A Lancashire council leader who had accused the government of bullying the region into accepting tier 3 coronavirus restrictions has suggested most leaders there do not believe tightened measures will curb infection rates.
Mohammed Iqbal, head of Pendle District Council, slammed the region’s new rules, saying: “I don’t think these restrictions will control coronavirus in Pendle or in Lancashire as a whole …
“It was repeatedly pointed out to government officials by Lancashire leaders that targeting just the hospitality sector is not enough.”
The north west was placed into the highest bracket of the government’s new tier 3 Covid 19 system on Friday following fraught negotiations between local politicians and government officials.
It means pubs, bars and casinos have been closed down there, while people cannot meet with members of other households in almost any setting.

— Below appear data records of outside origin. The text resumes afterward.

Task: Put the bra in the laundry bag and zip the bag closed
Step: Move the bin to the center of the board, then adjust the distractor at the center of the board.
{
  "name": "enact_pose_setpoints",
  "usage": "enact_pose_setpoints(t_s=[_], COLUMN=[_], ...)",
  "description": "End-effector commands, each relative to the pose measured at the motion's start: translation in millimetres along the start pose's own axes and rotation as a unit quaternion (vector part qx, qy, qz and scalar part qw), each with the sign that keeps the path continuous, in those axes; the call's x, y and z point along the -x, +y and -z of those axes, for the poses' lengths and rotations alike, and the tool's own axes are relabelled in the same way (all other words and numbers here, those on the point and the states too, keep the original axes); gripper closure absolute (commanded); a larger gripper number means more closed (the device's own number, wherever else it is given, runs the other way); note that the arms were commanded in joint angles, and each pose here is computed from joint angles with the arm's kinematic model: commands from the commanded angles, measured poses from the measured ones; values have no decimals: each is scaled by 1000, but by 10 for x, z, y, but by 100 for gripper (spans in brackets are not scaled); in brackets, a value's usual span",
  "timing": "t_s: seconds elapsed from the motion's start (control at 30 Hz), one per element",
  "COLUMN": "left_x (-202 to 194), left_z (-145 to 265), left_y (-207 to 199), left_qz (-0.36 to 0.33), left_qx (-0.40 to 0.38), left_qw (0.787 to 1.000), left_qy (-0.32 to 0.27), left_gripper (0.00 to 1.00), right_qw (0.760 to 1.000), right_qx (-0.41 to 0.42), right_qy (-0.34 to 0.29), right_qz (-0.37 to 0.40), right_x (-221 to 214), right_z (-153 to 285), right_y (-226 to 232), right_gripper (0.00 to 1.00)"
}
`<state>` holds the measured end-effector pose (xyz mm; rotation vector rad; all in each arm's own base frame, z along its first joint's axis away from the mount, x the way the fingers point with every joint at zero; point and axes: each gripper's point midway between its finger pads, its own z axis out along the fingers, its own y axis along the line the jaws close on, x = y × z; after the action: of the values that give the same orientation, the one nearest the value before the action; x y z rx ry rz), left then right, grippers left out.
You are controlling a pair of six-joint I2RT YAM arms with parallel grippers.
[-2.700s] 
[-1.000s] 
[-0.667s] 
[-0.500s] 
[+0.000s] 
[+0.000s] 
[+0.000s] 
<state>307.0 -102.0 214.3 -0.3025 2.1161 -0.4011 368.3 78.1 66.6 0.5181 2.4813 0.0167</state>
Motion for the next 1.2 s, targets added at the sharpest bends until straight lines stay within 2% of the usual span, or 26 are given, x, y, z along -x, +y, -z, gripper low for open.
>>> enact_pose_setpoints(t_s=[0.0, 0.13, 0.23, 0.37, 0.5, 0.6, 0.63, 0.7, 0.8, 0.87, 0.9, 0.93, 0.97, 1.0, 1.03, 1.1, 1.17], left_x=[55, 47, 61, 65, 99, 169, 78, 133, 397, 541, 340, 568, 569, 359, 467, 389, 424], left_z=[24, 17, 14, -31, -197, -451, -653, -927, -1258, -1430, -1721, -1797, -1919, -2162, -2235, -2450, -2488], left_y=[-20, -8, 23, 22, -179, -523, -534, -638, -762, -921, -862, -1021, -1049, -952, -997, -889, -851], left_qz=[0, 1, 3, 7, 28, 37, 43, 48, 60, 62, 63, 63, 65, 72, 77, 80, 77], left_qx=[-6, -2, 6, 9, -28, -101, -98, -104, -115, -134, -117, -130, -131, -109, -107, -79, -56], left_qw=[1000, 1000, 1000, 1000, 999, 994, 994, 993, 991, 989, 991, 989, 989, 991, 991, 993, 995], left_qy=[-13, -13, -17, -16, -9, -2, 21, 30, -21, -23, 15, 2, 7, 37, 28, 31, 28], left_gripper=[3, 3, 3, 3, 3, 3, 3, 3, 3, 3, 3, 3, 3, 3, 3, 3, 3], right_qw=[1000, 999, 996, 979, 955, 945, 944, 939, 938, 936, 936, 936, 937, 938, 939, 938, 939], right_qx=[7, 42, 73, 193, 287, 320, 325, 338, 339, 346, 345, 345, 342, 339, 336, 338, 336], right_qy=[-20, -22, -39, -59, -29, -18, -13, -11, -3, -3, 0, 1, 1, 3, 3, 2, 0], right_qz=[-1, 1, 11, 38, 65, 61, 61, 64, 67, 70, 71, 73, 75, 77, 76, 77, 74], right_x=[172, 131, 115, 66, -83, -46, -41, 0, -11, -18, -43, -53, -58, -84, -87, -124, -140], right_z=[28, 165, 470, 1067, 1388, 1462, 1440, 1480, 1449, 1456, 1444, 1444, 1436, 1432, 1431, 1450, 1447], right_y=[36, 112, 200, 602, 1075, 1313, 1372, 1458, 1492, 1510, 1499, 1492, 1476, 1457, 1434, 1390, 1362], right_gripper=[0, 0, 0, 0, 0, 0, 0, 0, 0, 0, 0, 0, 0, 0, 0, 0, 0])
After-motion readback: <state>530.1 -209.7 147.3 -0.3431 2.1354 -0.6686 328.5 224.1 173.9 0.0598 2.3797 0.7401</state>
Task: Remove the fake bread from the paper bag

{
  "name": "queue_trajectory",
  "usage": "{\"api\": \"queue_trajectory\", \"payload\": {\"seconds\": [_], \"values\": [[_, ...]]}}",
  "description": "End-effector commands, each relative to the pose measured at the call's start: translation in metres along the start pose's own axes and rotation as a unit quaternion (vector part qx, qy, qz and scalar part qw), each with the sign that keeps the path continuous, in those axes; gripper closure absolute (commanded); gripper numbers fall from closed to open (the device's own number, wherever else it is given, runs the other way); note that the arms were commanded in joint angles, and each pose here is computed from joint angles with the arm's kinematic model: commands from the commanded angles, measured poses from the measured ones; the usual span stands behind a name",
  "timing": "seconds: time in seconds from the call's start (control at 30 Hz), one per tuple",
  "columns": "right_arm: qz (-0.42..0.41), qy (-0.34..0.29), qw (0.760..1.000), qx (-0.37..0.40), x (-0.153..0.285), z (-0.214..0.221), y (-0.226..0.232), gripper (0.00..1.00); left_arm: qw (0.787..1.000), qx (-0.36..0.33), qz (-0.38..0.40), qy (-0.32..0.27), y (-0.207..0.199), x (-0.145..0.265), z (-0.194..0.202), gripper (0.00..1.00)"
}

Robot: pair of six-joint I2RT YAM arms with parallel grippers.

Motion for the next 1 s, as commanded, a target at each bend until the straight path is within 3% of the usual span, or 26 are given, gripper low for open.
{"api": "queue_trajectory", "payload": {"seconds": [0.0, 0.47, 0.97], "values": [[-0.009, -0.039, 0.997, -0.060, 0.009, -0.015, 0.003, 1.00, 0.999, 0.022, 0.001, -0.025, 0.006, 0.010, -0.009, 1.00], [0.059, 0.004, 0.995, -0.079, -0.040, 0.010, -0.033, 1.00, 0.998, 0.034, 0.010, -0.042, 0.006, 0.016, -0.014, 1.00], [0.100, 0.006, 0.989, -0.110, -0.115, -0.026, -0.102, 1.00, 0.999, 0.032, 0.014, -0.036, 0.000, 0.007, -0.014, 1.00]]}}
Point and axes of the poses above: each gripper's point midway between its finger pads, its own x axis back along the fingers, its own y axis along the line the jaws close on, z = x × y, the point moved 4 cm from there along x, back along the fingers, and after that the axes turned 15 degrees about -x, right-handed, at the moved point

But, in a revelation which will alarm other regional leaders facing similar talks in coming weeks, Councillor Iqbal said: “Boris Johnson’s officials led by Sir Ed Lister were unwilling to listen to any evidence and worryingly for the public could not present to leaders any forward plan on how 10 Downing Street’s proposal will control the virus.
“Schools, retail, the workplace and a minority of non-compliant individuals are where most of the coronavirus transmission occurs. Officials refused to take that public health evidence on board and said that these other areas of significant transmission were off-limits.”
The Labour leader told the Lancashire Telegraph: “Throughout the negotiations, government officials were only interested in the politics and threatened any district leader who did not fall into line with 10 Downing Streets that their borough ‘would become an island’ that would receive much less in funding and resource.”
The criticism follows other leaders expressing disquiet at how discussions had unfolded.
Paul Foster, the Labour leader of South Ribble Council, had said: “We’ve [been] bullied, harassed, threatened and blackmailed into moving into tier three.
“The government basically said they would place residents into more draconian measures in those districts that didn’t agree to a deal.”
The new rules – which it is understood will see the region receive £42 million in financial support – came into force at a minute midnight on Saturday.